Goal explicitly frames this as “another winter slump,” pointing out that Chelsea also stumbled badly through December in Maresca’s first year, just after a strong autumn run had put them near the top. Last season, they went five league games without a win around Christmas, with only an FA Cup match against lower‑league opposition breaking the pattern. The 2025/26 version differs in opponents and exact results but not in core traits: strong form into late autumn, talk of “we might be back,” followed by a run where they “gather only one point from a possible six” domestically and stumble in Europe.

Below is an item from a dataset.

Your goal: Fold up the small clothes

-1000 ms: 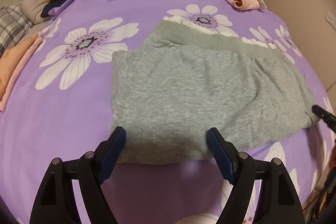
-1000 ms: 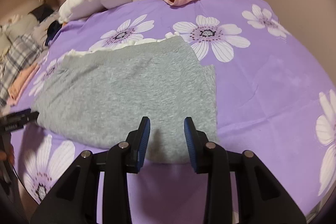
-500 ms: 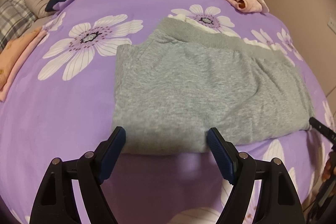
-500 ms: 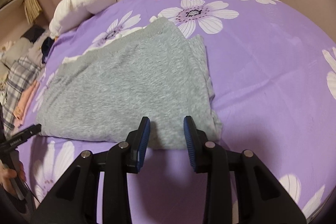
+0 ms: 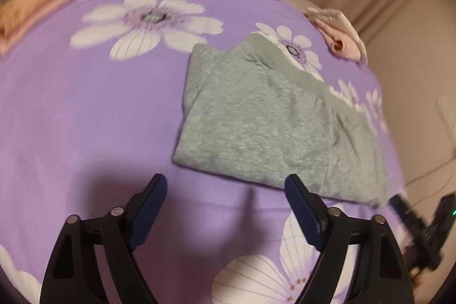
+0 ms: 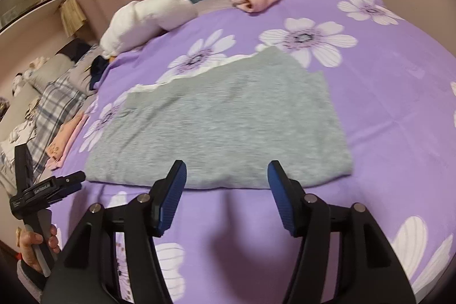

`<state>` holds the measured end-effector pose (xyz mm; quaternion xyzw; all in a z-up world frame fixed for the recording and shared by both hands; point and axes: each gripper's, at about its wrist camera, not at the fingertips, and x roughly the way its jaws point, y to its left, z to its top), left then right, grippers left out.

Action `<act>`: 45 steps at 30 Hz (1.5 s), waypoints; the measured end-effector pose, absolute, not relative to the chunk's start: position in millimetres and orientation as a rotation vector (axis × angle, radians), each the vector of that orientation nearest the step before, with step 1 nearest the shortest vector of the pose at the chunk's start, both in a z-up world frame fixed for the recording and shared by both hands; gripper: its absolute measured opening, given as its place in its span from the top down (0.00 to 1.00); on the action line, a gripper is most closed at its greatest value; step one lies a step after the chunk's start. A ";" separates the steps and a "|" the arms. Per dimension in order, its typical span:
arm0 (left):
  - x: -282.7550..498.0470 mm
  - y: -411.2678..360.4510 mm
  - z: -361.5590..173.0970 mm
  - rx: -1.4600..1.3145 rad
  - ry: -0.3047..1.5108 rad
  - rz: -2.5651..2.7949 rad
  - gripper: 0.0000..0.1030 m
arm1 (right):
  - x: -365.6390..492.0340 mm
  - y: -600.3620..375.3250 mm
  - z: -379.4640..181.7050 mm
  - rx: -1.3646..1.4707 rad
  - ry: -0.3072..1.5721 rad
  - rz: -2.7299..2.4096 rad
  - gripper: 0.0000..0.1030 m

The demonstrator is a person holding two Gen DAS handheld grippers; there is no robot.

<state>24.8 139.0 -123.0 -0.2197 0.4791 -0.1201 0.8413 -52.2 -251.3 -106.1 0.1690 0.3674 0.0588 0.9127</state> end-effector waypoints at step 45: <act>110.1 142.1 -135.2 -0.666 1.035 -0.394 0.71 | 28.6 -150.5 -101.8 0.087 0.785 0.234 0.54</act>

That repetition has two key effects:

  • It shapes external narratives: Chelsea are increasingly seen as a side that can spike in form but lacks the maturity to sustain a title‑calibre points pace across winter congestion.
  • It informs internal planning: recruitment and rotation strategies have to address not just “best XI” quality but robustness under heavy schedules, or the same dip will keep repeating.

Summary

Chelsea’s heaviest dip in 2025/26 arrived in the winter window, where one point from six league matches against Leeds and Bournemouth—combined with a 2-1 Champions League defeat to Atalanta—collapsed early title whispers. For many who ดูบอลสดไม่กระตุก โกลแดดดี้, the downturn felt frustratingly familiar. Before December, Chelsea had hovered near the leaders; by late February they were 5th with a 12-8-6 record, looking upward rather than forward. The episode reinforces a structural truth for Maresca’s project: until the club navigates winter without a multi-game performance drop, their ceiling remains top-four qualification rather than sustained title contention.